Introduction
This document provides a comprehensive step-by-step guide to configuring NVIDIA Virtual GPU (vGPU) on VMware ESXi, specifically tailored for environments where virtual machines (VMs) require GPU acceleration. This setup is crucial for workloads such as Artificial Intelligence (AI), Machine Learning (ML), high-performance computing (HPC), and advanced graphics virtualization. We will detail the process of enabling NVIDIA GPUs, such as those installed in a Dell PowerEdge MX760c server, to be shared among multiple VMs, enhancing resource utilization and performance.
While the concept of “GPU passthrough” often refers to dedicating an entire physical GPU to a single VM (DirectPath I/O), NVIDIA vGPU technology allows a physical GPU to be partitioned into multiple virtual GPUs. Each vGPU can then be assigned to a different VM, providing a more flexible and scalable solution. This guide focuses on the vGPU setup, which leverages NVIDIA’s drivers and management software in conjunction with VMware vSphere.

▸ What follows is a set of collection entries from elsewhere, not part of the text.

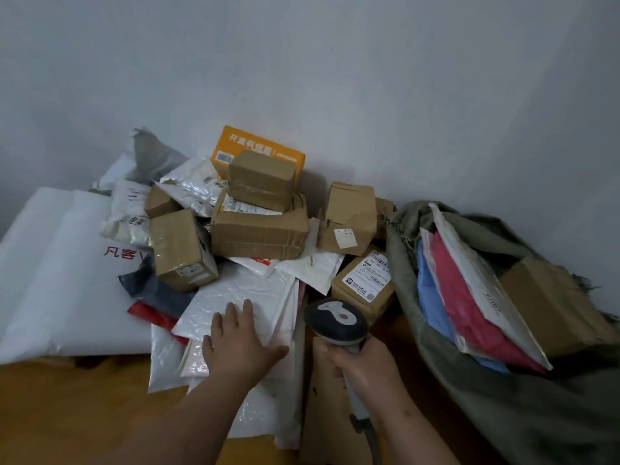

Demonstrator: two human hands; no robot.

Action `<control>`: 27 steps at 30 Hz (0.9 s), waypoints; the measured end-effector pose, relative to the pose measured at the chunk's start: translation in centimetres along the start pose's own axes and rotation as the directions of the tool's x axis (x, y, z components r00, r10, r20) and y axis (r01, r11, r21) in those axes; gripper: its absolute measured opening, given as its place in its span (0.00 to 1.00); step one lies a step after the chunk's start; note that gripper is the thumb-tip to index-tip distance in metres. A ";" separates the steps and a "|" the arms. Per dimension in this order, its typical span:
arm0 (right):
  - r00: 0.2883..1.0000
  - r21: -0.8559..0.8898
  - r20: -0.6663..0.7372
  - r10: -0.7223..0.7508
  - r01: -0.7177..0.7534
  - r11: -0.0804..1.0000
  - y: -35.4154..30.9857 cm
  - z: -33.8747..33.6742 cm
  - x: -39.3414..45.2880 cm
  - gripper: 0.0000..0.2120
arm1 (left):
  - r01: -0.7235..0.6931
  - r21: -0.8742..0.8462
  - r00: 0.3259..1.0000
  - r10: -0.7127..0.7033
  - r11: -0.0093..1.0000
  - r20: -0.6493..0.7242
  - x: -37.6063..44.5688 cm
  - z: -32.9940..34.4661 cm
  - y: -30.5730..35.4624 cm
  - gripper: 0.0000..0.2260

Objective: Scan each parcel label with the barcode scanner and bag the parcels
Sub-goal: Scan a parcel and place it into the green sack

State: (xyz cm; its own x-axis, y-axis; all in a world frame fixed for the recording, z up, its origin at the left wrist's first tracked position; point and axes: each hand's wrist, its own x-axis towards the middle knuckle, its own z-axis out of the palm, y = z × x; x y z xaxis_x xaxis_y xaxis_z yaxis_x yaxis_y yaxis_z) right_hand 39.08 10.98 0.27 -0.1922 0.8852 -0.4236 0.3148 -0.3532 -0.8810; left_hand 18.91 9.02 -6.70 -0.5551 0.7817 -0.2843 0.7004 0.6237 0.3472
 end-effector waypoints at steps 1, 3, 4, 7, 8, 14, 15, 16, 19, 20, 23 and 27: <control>1.000 0.003 -0.003 0.012 -0.012 1.000 0.0 0.0 0.2 0.09 | -0.005 0.021 1.000 0.005 1.000 0.013 0.4 0.1 0.0 0.52; 0.999 0.006 -0.009 0.044 -0.044 0.999 0.0 -0.3 0.8 0.08 | -0.014 0.069 1.000 0.013 0.998 0.013 0.9 0.1 0.1 0.49; 0.999 0.011 -0.012 0.053 -0.052 0.999 0.0 -0.5 1.1 0.08 | -0.017 0.080 1.000 0.016 0.997 0.006 1.0 0.0 0.2 0.47; 0.998 0.028 -0.032 0.058 -0.057 0.998 0.2 -0.3 2.1 0.08 | -0.056 0.075 0.997 0.059 0.996 -0.043 1.3 -0.8 0.4 0.33; 0.997 0.032 -0.043 0.060 -0.058 0.998 0.3 -0.2 2.4 0.08 | -0.076 0.069 0.995 0.080 0.995 -0.061 1.5 -1.2 0.5 0.30; 0.996 0.055 -0.080 0.044 -0.039 0.998 0.8 -0.2 3.9 0.08 | -0.094 0.069 0.995 0.095 0.993 -0.004 2.9 -5.1 3.1 0.25; 0.995 0.070 -0.092 0.034 -0.028 0.997 0.8 -0.1 4.1 0.09 | -0.099 0.083 0.995 0.101 0.992 -0.022 2.9 -6.1 3.6 0.25; 0.995 0.086 -0.099 0.026 -0.017 0.996 0.8 0.0 4.2 0.10 | -0.098 0.092 0.993 0.104 0.991 -0.061 2.8 -7.1 3.9 0.25; 0.994 0.112 -0.105 0.007 0.005 0.994 0.8 0.6 3.9 0.11 | -0.095 0.098 0.975 0.113 0.991 -0.191 1.9 -10.3 4.3 0.23; 0.993 0.117 -0.115 0.005 0.008 0.993 0.8 0.7 3.7 0.11 | -0.118 0.078 0.964 0.133 0.990 -0.229 1.6 -11.4 4.2 0.20; 0.988 0.129 -0.155 0.001 0.019 0.991 0.2 0.8 2.6 0.14 | -0.249 -0.104 0.934 0.210 0.963 -0.289 0.7 -14.3 3.7 0.11; 0.967 0.189 -0.254 -0.001 0.051 0.981 -0.8 1.0 0.9 0.16 | -0.157 -0.706 0.981 0.193 0.691 -0.029 -1.8 -17.5 2.6 0.12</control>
State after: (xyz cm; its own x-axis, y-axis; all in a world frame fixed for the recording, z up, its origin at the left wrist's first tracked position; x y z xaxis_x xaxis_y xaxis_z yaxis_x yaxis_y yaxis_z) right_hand 37.68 11.73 0.38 0.0497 0.9335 -0.3552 0.1236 -0.3586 -0.9253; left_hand 13.89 9.37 10.41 -0.4226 0.8871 -0.1858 0.2540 0.3127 0.9153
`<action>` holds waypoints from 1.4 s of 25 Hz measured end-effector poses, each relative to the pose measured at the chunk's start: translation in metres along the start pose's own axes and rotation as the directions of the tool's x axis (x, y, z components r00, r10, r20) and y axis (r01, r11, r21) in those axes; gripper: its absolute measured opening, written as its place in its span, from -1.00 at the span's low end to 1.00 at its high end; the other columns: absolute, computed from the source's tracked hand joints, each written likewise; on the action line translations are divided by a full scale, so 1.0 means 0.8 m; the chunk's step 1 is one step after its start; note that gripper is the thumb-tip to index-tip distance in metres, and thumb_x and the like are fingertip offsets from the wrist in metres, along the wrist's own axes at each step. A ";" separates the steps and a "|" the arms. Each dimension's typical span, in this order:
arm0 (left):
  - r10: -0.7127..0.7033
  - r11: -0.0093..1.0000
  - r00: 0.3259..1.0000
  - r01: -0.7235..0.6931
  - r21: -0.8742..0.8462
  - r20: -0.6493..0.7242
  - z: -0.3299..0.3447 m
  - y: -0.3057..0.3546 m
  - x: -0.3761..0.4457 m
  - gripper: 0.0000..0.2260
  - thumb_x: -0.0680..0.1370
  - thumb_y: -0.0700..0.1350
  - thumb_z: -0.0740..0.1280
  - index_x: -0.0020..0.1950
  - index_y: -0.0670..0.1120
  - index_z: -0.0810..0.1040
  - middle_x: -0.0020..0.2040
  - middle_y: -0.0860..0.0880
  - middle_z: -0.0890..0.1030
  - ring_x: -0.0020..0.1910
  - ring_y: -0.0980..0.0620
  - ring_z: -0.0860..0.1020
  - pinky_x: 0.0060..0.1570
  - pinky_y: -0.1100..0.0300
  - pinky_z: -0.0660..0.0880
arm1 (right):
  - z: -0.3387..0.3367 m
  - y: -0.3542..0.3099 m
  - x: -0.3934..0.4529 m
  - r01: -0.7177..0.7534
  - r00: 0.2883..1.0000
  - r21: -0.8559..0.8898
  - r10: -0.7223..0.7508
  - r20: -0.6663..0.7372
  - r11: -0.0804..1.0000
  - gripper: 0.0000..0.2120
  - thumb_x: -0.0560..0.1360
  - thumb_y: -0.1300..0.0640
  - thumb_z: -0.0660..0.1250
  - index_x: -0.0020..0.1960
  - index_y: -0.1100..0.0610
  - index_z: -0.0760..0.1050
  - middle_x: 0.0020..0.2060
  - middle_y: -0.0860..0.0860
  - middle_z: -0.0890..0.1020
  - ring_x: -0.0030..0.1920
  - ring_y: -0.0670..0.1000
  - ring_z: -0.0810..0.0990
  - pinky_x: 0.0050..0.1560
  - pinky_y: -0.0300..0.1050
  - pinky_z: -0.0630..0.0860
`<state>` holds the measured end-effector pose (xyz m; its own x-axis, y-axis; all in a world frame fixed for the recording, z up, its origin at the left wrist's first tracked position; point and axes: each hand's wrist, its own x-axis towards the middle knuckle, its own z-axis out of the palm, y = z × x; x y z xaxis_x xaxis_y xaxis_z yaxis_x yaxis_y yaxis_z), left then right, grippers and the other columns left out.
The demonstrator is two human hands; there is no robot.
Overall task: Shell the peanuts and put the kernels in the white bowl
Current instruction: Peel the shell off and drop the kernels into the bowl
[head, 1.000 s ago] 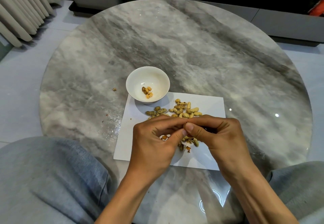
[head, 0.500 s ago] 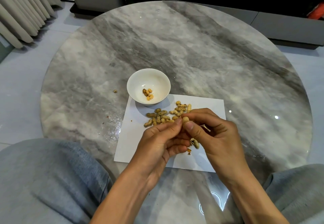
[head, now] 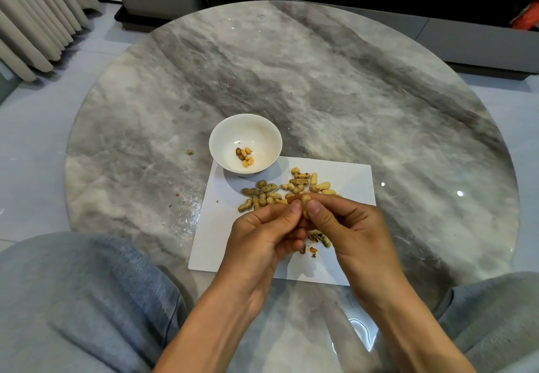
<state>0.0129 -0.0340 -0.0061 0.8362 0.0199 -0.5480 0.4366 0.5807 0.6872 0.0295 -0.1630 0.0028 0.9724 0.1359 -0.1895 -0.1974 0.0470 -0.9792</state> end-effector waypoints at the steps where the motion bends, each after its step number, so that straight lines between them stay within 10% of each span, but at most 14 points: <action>1: 0.036 0.999 0.999 -0.035 0.031 -0.033 0.000 -0.001 0.001 -0.79 0.34 -0.03 0.46 -0.11 -0.12 0.72 -0.18 -0.11 0.69 -0.25 0.04 0.62 -0.24 0.22 0.54 | 0.002 0.001 -0.001 0.017 0.999 0.002 -0.017 -0.034 1.000 -0.84 0.46 0.12 0.37 -0.04 0.03 0.72 -0.13 0.01 0.75 -0.08 -0.01 0.72 -0.05 -0.21 0.61; 7: 0.217 0.964 0.970 -0.230 0.135 0.107 0.004 -0.013 0.001 -0.69 0.41 -0.11 0.51 0.13 -0.14 0.67 0.05 -0.09 0.72 0.11 -0.01 0.67 0.04 0.26 0.57 | 0.020 0.017 -0.010 0.074 0.994 -0.035 -0.076 -0.078 0.997 -0.79 0.56 0.34 0.33 -0.08 0.12 0.70 -0.20 0.03 0.74 -0.12 -0.01 0.72 -0.09 -0.26 0.57; 19: 0.302 0.949 0.953 -0.300 0.099 -0.006 0.014 -0.021 -0.003 -0.88 0.48 -0.27 0.42 -0.04 -0.13 0.71 -0.06 -0.10 0.73 0.01 -0.02 0.70 -0.02 0.25 0.59 | 0.034 0.027 -0.011 0.061 0.987 0.033 -0.056 -0.153 0.998 -0.77 0.56 0.40 0.29 -0.09 0.22 0.70 -0.24 0.08 0.73 -0.16 -0.01 0.70 -0.10 -0.22 0.58; 26: 0.296 0.929 0.952 -0.306 0.207 0.083 0.002 -0.012 -0.002 -0.80 0.61 -0.24 0.30 0.13 -0.05 0.67 0.00 -0.01 0.73 0.02 0.05 0.69 -0.07 0.26 0.60 | 0.022 0.015 -0.002 -0.189 0.973 0.288 0.218 -0.072 0.939 -0.81 0.49 0.15 0.37 -0.02 0.22 0.71 -0.12 0.21 0.72 -0.11 0.11 0.70 -0.16 -0.18 0.62; 35: 0.547 0.608 0.804 -0.574 0.549 0.235 -0.011 -0.013 0.008 -0.71 0.45 -0.27 0.52 0.06 0.06 0.70 -0.02 0.18 0.68 -0.05 0.15 0.67 -0.10 0.33 0.57 | -0.004 0.003 0.003 -0.244 0.954 0.237 0.277 -0.117 0.940 -0.83 0.43 0.14 0.44 -0.05 0.23 0.64 -0.20 0.20 0.70 -0.23 0.11 0.67 -0.21 -0.11 0.63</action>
<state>0.0108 -0.0333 -0.0210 0.9887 0.1421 0.0474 -0.0326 -0.1051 0.9939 0.0314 -0.1654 -0.0004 0.8872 0.0269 -0.4605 -0.4524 0.2458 -0.8573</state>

The instructions cover compatibility verification, hardware installation, ESXi host configuration, vGPU assignment to VMs, and driver installation within the guest operating systems. Following these steps will enable your virtualized environment to harness the power of NVIDIA GPUs for demanding applications. We will also briefly touch upon integrating this setup with VMware Private AI Foundation with NVIDIA for streamlined AI workload deployment.
Prerequisites
Before proceeding with the configuration, ensure the following prerequisites are met:
- Compatible Server Hardware: A server system that supports NVIDIA GPUs and is certified for the version of ESXi you are running. For instance, the Dell PowerEdge MX760c is supported for ESXi 8.0 Update 3 and is compatible with SR-IOV and NVIDIA GPUs.
- NVIDIA GPU: An NVIDIA GPU that supports vGPU technology. Refer to NVIDIA’s documentation for a list of compatible GPUs.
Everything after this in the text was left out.